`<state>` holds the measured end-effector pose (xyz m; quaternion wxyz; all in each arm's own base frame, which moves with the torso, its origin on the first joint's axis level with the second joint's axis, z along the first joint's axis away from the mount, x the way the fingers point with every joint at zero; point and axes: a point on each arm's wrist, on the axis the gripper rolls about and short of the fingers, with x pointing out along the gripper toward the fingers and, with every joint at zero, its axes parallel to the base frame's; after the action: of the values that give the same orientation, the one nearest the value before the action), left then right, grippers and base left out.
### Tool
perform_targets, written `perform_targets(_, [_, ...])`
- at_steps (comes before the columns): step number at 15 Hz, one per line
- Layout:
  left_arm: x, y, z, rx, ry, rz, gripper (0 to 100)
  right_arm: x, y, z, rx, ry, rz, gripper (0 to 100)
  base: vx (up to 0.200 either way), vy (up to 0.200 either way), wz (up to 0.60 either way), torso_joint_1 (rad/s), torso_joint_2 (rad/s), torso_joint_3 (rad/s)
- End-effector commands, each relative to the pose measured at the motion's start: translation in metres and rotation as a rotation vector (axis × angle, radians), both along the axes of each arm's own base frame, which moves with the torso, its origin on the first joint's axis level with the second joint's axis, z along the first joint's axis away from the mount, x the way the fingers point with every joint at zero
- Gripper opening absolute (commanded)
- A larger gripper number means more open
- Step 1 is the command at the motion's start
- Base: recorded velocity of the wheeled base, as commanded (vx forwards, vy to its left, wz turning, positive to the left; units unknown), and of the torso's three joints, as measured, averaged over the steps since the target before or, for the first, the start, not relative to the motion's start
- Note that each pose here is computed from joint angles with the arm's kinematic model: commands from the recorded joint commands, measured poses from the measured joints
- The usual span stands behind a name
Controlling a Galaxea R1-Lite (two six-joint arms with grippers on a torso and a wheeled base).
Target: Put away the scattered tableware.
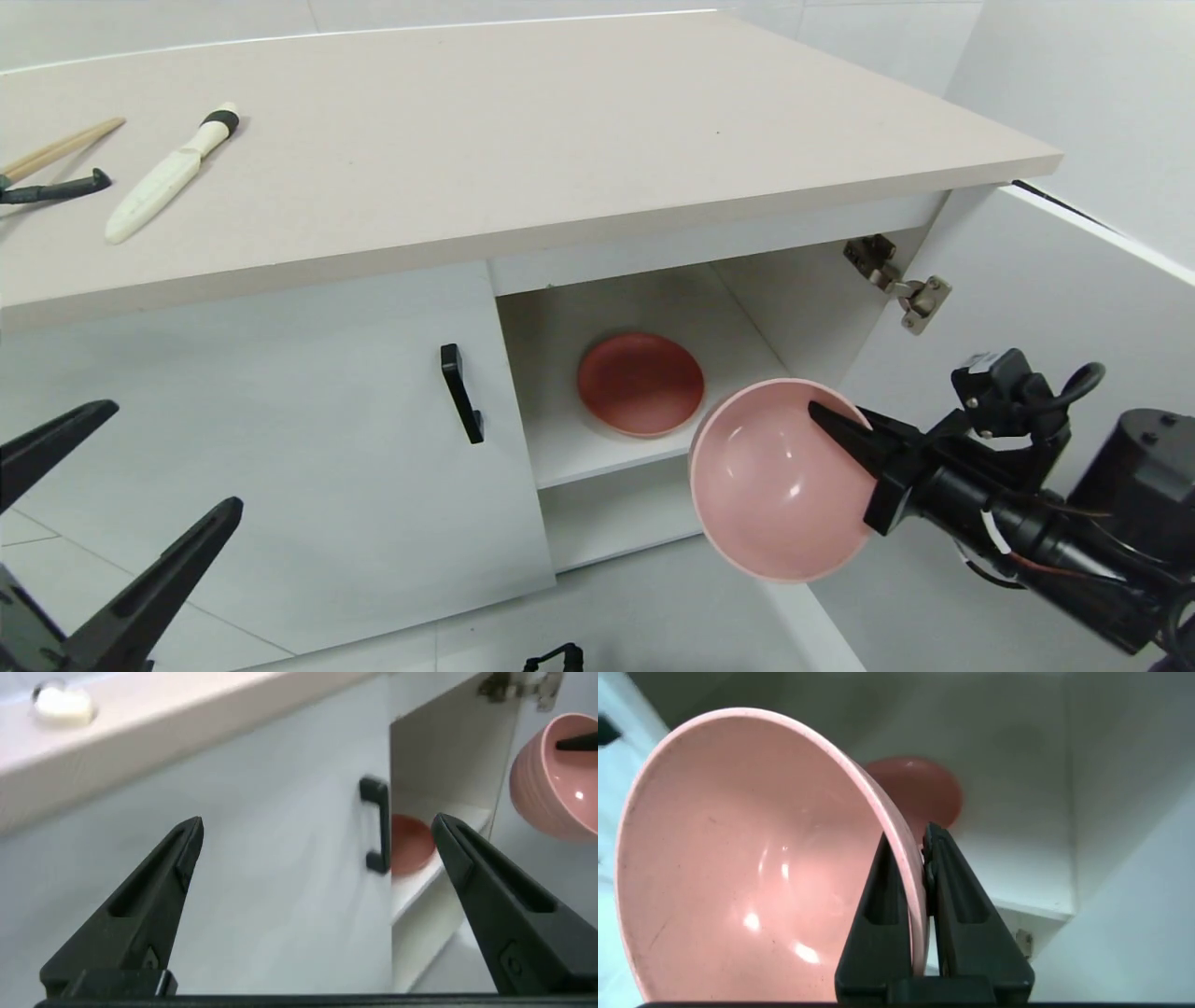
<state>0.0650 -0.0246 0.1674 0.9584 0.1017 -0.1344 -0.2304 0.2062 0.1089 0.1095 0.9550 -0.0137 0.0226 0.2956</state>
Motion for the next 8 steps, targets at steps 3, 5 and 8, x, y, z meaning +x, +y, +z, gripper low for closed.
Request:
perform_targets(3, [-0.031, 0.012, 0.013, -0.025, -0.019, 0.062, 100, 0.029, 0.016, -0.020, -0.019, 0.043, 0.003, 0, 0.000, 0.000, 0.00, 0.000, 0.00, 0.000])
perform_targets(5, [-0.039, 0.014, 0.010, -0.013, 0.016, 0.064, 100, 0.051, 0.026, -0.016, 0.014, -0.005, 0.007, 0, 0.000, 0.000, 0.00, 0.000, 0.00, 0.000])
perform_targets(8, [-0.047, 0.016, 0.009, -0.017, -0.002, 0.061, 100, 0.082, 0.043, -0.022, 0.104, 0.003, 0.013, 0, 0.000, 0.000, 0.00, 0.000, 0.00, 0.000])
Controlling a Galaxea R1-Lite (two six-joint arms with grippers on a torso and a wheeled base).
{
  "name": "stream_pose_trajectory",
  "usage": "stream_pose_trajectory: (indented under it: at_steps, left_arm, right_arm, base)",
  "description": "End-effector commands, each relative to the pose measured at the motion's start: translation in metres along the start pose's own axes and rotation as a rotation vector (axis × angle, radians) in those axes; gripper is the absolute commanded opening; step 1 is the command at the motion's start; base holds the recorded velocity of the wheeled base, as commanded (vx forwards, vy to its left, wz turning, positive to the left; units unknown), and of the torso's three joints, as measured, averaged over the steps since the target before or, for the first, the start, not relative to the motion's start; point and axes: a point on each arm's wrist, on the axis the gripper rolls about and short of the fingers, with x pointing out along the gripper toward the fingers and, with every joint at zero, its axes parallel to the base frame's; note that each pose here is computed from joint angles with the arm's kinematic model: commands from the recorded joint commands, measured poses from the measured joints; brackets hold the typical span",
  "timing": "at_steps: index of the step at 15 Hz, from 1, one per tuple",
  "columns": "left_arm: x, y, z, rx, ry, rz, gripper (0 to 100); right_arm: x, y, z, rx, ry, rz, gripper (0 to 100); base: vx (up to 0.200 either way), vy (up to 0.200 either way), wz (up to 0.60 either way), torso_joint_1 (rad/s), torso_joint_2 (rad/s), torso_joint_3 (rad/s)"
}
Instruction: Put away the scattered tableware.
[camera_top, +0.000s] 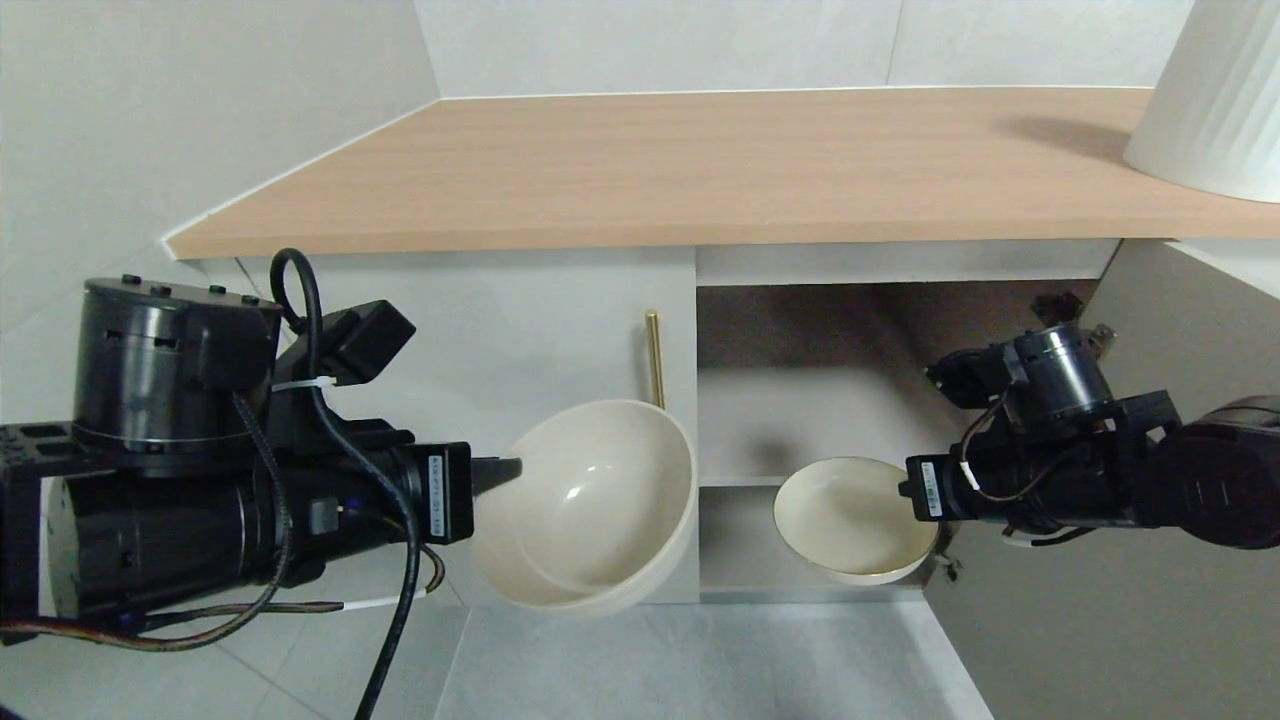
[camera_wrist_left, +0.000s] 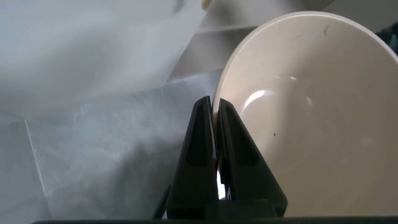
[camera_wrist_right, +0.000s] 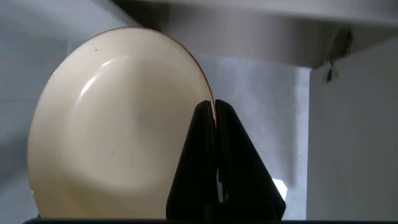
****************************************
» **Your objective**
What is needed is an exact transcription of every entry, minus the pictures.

» **Solution to this problem**
`<state>` holds the measured end-effector pose (xyz m; quaternion wxyz; all in each arm's own base frame, which moves with the torso, its origin on the first joint's axis level with the second joint's axis, z along the first joint's axis away from the mount, x the way the fingers point with every joint at zero; point and axes: a point on each arm's wrist, on the axis the gripper rolls about and short of the fingers, with x pointing out along the gripper toward the fingers and, with every joint at zero, its axes parallel to the base frame's; after the action: of the values that give the same orientation, the one nearest the value before the action), left then right, grippers and base left out.
### Tool
perform_targets, written `perform_targets(_, [_, ...])`
- at_steps (comes before the columns): step number at 15 Hz, one per line
- Layout:
  left_arm: x, y, z, rx, ry, rz, gripper (0 to 100)
  right_arm: x, y, z, rx, ry, rz, gripper (0 to 100)
  base: vx (up to 0.200 either way), vy (up to 0.200 either way), wz (up to 0.60 either way), torso_joint_1 (rad/s), torso_joint_2 (rad/s), torso_joint_3 (rad/s)
- End-effector commands, each relative to the pose measured at the motion's start: translation in metres and rotation as a rotation vector (axis × angle, radians), both along the axes of each arm's own base frame, which moves with the torso, its origin on the first joint's axis level with the second joint's axis, z along the first joint's axis away from the mount, x the way the fingers point with every joint at zero
- Gripper opening absolute (commanded)
- A larger gripper number means more open
- Step 1 is the command at the motion's start
- Base: recorded velocity of the wheeled base, as commanded (vx forwards, vy to its left, wz turning, positive to the left; units unknown), and of the torso's three joints, as measured, averaged over the steps since the target before or, for the first, the start, not relative to the motion's start
- Note that each pose here is computed from joint angles with the arm's kinematic model: commands from the recorded joint commands, measured poses from the measured joints
- The usual span stands behind a name
Controlling a Galaxea R1-Lite (two six-joint arms with grippers on a torso and a wheeled base).
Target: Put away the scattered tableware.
<state>0.0650 -0.0246 0.1674 0.9584 0.1017 -0.1344 -0.2304 0.2062 0.1089 0.1095 0.9550 -0.0137 0.0226 0.2956</state>
Motion for the next 8 steps, targets at steps 3, 5 and 8, x, y, z meaning +x, +y, +z, gripper low for closed.
Request:
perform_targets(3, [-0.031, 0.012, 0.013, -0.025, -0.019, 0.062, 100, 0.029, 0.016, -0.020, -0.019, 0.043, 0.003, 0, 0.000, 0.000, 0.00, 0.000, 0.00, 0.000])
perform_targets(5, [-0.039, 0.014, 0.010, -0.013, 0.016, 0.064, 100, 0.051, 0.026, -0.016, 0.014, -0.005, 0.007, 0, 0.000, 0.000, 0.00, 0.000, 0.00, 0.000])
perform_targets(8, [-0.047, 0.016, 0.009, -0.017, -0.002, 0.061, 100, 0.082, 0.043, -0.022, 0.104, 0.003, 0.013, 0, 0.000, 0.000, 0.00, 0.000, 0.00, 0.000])
Controlling a Galaxea R1-Lite (two six-joint arms with grippers on a torso and a wheeled base).
{
  "name": "stream_pose_trajectory",
  "usage": "stream_pose_trajectory: (indented under it: at_steps, left_arm, right_arm, base)",
  "description": "End-effector commands, each relative to the pose measured at the motion's start: translation in metres along the start pose's own axes and rotation as a rotation vector (axis × angle, radians) in those axes; gripper is the absolute commanded opening; step 1 is the command at the motion's start; base holds the recorded velocity of the wheeled base, as commanded (vx forwards, vy to its left, wz turning, positive to the left; units unknown), and of the torso's three joints, as measured, averaged over the steps since the target before or, for the first, the start, not relative to the motion's start; point and axes: a point on each arm's wrist, on the axis the gripper rolls about and short of the fingers, with x pointing out along the gripper toward the fingers and, with every joint at zero, its axes parallel to the base frame's; note that each pose here is computed from joint angles with the arm's kinematic model: commands from the recorded joint commands, measured poses from the measured joints; brackets hold the typical span",
  "timing": "at_steps: index of the step at 15 Hz, from 1, one per tuple",
  "columns": "left_arm: x, y, z, rx, ry, rz, gripper (0 to 100); right_arm: x, y, z, rx, ry, rz, gripper (0 to 100); base: vx (up to 0.200 either way), vy (up to 0.200 either way), wz (up to 0.60 either way), torso_joint_1 (rad/s), torso_joint_2 (rad/s), torso_joint_3 (rad/s)"
}
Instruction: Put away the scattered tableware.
[camera_top, +0.000s] 
[camera_wrist_left, +0.000s] 
[camera_wrist_right, +0.000s] 

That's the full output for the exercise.